In my personal opinion, it’s always best to get your data from a real database whenever possible, as those databases tend to be the “system of record” for the data. Files that have been exported from the database are out-of-date almost immediately. However, sometimes you have no choice but to work with a file-based data source. Unfortunately, as noted above, there are a number of steps required to ensure Tableau Server can automatically update these data sources. So let’s talk about those now.
 
For more on data sources, I'd recommend reading my series on Tableau Data Sources:
 
 
The 3 Keys of Auto-Refresh
There are three main things you must do when attempting to set up Tableau Server to auto-refresh file-based data sources:

1) Store the files on a network-based file share.
2) Ensure Tableau Server has access/permissions to the files.
3) Leverage the Universal Naming Convention (UNC) path of the files when connecting via Tableau.

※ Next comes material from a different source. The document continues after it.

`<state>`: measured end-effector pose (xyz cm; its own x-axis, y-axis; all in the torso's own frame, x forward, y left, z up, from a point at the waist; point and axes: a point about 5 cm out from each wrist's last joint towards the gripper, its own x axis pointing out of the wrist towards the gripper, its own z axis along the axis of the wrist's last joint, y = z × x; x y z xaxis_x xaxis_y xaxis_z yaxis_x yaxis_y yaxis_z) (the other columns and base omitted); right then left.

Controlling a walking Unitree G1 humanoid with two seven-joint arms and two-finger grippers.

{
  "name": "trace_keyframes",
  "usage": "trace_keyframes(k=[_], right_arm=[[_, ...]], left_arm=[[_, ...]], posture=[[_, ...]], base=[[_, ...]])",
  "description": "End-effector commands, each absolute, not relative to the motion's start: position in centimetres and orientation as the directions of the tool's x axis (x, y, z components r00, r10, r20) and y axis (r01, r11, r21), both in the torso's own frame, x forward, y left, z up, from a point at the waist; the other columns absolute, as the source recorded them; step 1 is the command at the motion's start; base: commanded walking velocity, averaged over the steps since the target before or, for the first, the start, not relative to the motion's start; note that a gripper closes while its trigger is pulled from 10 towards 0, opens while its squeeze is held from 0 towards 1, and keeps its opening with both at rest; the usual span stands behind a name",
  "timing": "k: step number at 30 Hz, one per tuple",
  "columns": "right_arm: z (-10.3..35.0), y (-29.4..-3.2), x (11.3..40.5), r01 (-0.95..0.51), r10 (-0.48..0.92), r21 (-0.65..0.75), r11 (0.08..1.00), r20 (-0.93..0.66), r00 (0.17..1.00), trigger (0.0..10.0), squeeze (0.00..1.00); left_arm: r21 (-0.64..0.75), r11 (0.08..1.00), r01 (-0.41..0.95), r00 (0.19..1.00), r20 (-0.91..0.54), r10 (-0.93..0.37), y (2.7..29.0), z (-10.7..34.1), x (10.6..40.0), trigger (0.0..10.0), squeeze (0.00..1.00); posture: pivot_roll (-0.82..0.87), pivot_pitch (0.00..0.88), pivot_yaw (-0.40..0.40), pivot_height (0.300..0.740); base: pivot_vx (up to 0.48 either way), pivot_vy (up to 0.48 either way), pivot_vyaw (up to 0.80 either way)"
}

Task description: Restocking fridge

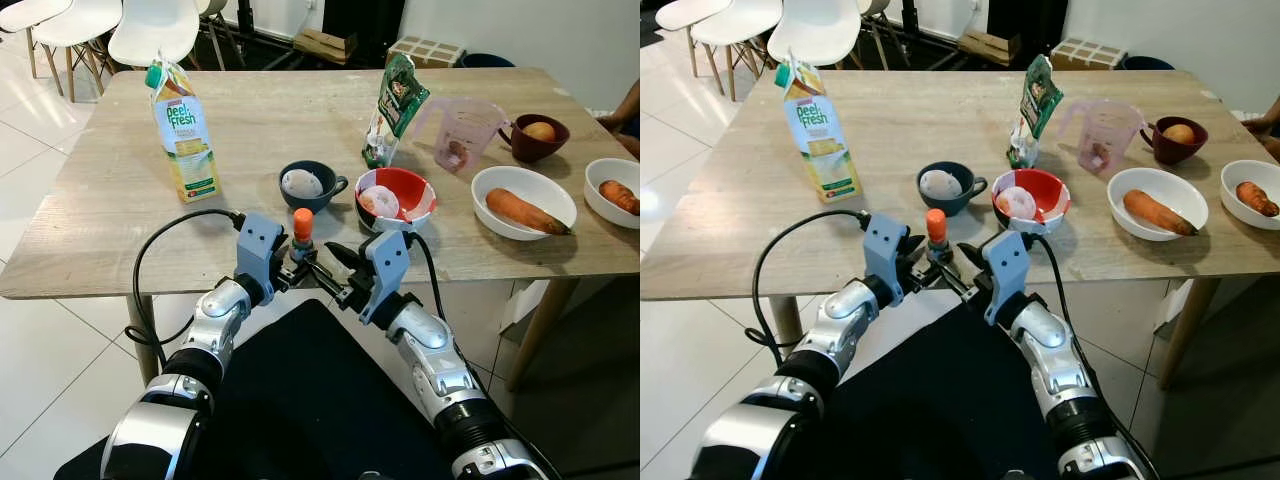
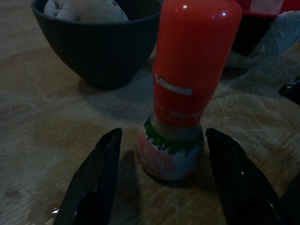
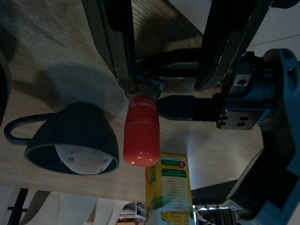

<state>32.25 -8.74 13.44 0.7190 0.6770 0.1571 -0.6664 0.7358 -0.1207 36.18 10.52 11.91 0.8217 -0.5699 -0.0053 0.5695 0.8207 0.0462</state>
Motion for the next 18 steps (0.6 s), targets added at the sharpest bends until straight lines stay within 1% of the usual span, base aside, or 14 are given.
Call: trace_keyframes(k=[1,6,7,8,9,12,15,17,18], right_arm=[[13.0,-8.6,32.2,-0.674,0.685,-0.121,0.729,0.144,0.714,10.0,0.0],[13.1,-8.7,32.2,-0.673,0.684,-0.123,0.729,0.146,0.715,10.0,0.0],[13.1,-8.7,32.2,-0.672,0.683,-0.123,0.73,0.147,0.715,10.0,0.0],[13.1,-8.7,32.2,-0.672,0.683,-0.123,0.73,0.147,0.715,10.0,0.0],[13.1,-8.7,32.2,-0.672,0.683,-0.123,0.731,0.15,0.715,10.0,0.0],[13.1,-8.6,32.2,-0.672,0.683,-0.122,0.73,0.15,0.715,10.0,0.0],[13.1,-8.3,32.2,-0.674,0.685,-0.124,0.729,0.15,0.713,10.0,0.0],[13.1,-8.3,32.2,-0.674,0.685,-0.124,0.729,0.15,0.713,10.0,0.0],[13.2,-8.1,32.5,-0.667,0.679,-0.125,0.734,0.15,0.719,10.0,0.0]], left_arm=[[0.027,0.817,0.576,0.818,-0.009,-0.575,10.1,11.5,35.9,10.0,0.0],[0.023,0.811,0.585,0.809,0.044,-0.586,9.9,12.5,35.8,10.0,0.0],[0.011,0.799,0.601,0.795,0.098,-0.599,9.7,13.6,35.6,10.0,0.0],[0.011,0.799,0.601,0.795,0.098,-0.599,9.7,13.6,35.6,10.0,0.0],[-0.011,0.786,0.619,0.779,0.137,-0.612,9.6,14.4,35.3,10.0,0.0],[-0.012,0.778,0.628,0.77,0.151,-0.62,9.6,14.7,34.8,10.0,0.0],[-0.002,0.749,0.663,0.741,0.147,-0.655,9.4,14.5,33.7,10.0,0.0],[-0.002,0.746,0.666,0.738,0.146,-0.659,9.3,14.5,33.5,10.0,0.0],[-0.017,0.748,0.664,0.742,0.142,-0.655,9.6,14.0,32.8,10.0,0.0]], posture=[[-0.16,0.159,0.012,0.74],[-0.17,0.155,0.016,0.74],[-0.17,0.151,0.016,0.74],[-0.17,0.151,0.016,0.74],[-0.17,0.15,0.017,0.74],[-0.16,0.15,0.016,0.74],[-0.16,0.151,0.014,0.74],[-0.16,0.151,0.014,0.74],[-0.15,0.152,0.012,0.74]], base=[[0.0,0.0,0.0],[0.0,0.0,0.0],[0.0,0.0,0.0],[0.0,0.0,0.0],[0.0,0.0,0.0],[0.0,0.0,0.0],[0.0,0.0,0.0],[0.0,0.0,0.0],[0.0,0.0,0.0]])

Let’s discuss each of these separately.

Network File Share
Note: This section is focused on Windows-based file servers. If your company uses Linux-based file, these steps will be a bit different.

Most companies set up a file server which allows you to store files. One big advantage of using these file servers is that they are typically backed up frequently so that, if a file is lost or damaged, you can easily restore it. While it has also grown common for personal computers to be backed up, file server backups are generally much more resilient and reliable. Another advantage is that, with the correct permissions, file servers allow you to share files with others. And that’s the critical reason why we need to leverage them when auto-refreshing Tableau Server. Your files need to reside in a location that is both accessible to you and Tableau Server. If a file resides on your local computer then, generally, Tableau Server won’t be able to communicate with it.

Note: Strictly speaking, you can set up your computer so that Tableau Server can see it by sharing that specific file or the directory in which it resides (a shared directory is called a “file share” and it’s pretty much the same concept as is used on file servers). The problem with this is that your computer isn’t a server so it won’t be as fast, reliable, or resilient as a file server. And, in the case of laptops, we shut down our computers and take them with us at the end of the day. Tableau Server certainly cannot communicate with your computer if it’s powered down. So, while this is technically possible, I would suggest that you avoid this option at all costs as there are simply better ways to do this.

If you are going to be refreshing multiple files, then I generally recommend setting up a single location for each department or client you’re working with. You don’t want to set up one folder for everyone as those people will be able to access all of those files. But you also don’t want to set up a separate folder for each individual file, as that will require a lot of maintenance. So, work to find the right balance between manageability and security.

Note: Before moving on, I should note that there are some other alternatives to storing your files on a file share, including various cloud-based services for which Tableau has pre-built connectors.

Tableau Server Access
Note: For this section, you’ll need to know whether your Tableau Server runs on Windows or Linux, as the steps are slightly different. We’ll start with Windows-based Tableau Servers.

Now that your file resides on the file server, we need to make sure Tableau Server can access it. That’s where the Run As service account comes into play. This is basically a network user that runs the Tableau Server service. Since it runs the service, Tableau Server has the same permissions as the Run As account. So, if this account can access a file, then so can Tableau Server. Thus, we just need to ensure that the Run As account has access to the file share on which you’ve placed your file. Generally speaking, you’re going to need some help with this. Your Tableau Server administrator will need to provide the Run As username and your file server administrator will need to grant the access. Read-only access should be sufficient.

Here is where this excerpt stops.